** What is expected **
Working down the material below, reproduce exactly every line from the one containing "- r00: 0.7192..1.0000" to the last line, and only those.
==== Information supplied ====
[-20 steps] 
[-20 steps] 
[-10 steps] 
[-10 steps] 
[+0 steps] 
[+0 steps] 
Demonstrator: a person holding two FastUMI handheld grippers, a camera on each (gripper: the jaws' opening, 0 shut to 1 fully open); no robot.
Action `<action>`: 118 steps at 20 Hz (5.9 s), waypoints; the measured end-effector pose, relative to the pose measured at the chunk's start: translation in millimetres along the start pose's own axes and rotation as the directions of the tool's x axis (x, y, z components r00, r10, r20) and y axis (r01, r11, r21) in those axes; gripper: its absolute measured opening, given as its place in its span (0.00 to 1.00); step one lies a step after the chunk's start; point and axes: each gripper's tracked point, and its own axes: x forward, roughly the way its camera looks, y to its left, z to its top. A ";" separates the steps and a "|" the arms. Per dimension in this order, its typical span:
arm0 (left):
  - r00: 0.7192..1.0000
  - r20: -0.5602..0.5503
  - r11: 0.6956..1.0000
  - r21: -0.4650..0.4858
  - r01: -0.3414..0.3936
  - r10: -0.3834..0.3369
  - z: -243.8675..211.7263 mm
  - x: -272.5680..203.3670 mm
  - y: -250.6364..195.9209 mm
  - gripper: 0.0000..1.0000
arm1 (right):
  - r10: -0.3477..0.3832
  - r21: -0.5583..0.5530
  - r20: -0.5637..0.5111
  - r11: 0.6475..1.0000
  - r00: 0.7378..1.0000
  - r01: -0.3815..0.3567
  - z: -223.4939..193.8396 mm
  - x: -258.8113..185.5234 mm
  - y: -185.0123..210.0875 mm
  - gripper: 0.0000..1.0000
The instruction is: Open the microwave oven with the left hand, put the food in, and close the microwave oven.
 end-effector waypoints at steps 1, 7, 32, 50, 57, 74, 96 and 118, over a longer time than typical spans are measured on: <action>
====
** Worked solution **
  - r00: 0.7192..1.0000
  - r20: -0.5602..0.5503
  - r11: 0.6956..1.0000
  - r21: -0.4650..0.4858
  - r01: -0.3414..0.3936
  - r10: -0.3834..0.3369
  - z: -243.8675..211.7263 mm
  - x: -272.5680..203.3670 mm
  - y: -250.6364..195.9209 mm
  - gripper: 0.0000..1.0000
arm1 (right):
  - r10: -0.3477..0.3832
  - r21: -0.5583..0.5530
  - r20: -0.5637..0.5111
  - r11: 0.6475..1.0000
  - r00: 0.7378..1.0000
  - r01: -0.3815..0.3567
  - z: -223.4939..193.8396 mm
  - x: -258.8113..185.5234 mm
  - y: -185.0123..210.0875 mm
  - gripper: 0.0000..1.0000
The instruction is: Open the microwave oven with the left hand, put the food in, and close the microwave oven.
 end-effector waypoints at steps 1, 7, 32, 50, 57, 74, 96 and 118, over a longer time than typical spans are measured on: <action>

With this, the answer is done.